Of all the rivalries in the SEC, the best name for a rivalry is the Georgia – Georgia Tech game: “Clean, Old-Fashioned Hate”. Nothing comes close.

However, there are some badass hatred flowing through the SEC.

Alabama and Auburn despise each other. Ole Miss and Mississippi State may be on a par with that….maybe worse. There’s no love lost between Clemson and South Carolina or Florida and Florida State. Tennessee – Vanderbilt always seems to pit the ‘Public School Hillbillies’ and the ‘Private School snobs’, and Louisville and Kentucky certainly aren’t fond of each other, even though the ‘Governor’s Cup’ makes it sound like a place where the fans drink sweet tea before the game, not ludicrous amounts of bourbon.

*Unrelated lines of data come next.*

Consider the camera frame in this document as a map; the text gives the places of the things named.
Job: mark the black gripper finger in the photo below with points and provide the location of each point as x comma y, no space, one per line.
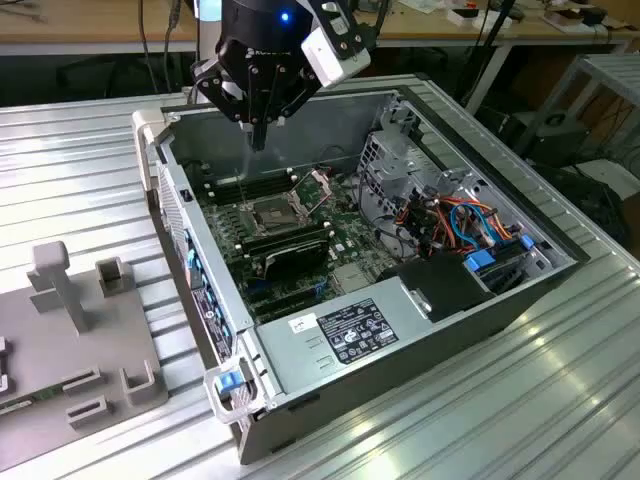
210,82
300,95

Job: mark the CPU socket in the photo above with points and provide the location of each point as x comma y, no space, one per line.
272,217

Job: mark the black RAM slot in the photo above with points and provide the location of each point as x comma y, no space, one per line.
250,183
260,249
256,195
253,189
247,177
285,235

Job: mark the silver metal drive cage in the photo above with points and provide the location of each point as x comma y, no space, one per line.
395,167

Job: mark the wooden desk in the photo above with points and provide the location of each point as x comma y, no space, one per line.
410,25
100,22

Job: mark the green motherboard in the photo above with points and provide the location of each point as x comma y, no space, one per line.
350,240

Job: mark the black graphics card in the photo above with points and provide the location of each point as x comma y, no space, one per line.
295,260

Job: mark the white box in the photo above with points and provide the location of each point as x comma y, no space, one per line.
462,20

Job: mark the silver chipset heatsink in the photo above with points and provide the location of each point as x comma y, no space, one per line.
352,279

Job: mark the black plastic shroud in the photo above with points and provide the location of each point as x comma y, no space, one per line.
440,285

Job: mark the blue disk carrier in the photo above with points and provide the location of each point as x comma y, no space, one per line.
480,262

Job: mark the black box device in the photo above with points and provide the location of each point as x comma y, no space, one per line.
550,140

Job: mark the grey power supply unit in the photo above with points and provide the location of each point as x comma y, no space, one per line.
300,360

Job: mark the open grey PC case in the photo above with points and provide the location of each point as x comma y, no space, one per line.
350,400

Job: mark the black flat panel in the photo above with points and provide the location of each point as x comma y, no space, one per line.
590,205

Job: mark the grey plastic parts rack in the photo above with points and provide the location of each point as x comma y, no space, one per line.
50,350

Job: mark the grey slatted metal table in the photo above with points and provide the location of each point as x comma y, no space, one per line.
615,70

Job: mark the green RAM stick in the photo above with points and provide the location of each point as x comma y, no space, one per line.
25,401

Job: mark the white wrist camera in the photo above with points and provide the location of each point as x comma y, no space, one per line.
330,60

That’s where we feel a little sorry for Arkansas, LSU, Texas A&M and Missouri. There are no natural in-state rivals for these. Texas A&M vs Texas simply doesn’t exist anymore, and both sides can’t grow up enough to make this happen (ironically it could happen in the Cotton Bowl this year, but we’ll have to see about that!), so Texas A&M plays LSU, because LSU has no interesting in-state college football powers (and unless ULL, Tulane or Louisiana Tech grow rapidly, this won’t change for decades to come), and Missouri’s a new arrival, because Missouri and Kansas can’t grow up enough to continue playing the ‘Border War’ either. So Missouri plays Arkansas, because Arkansas and Arkansas State don’t want to schedule each other (it’s never happened!).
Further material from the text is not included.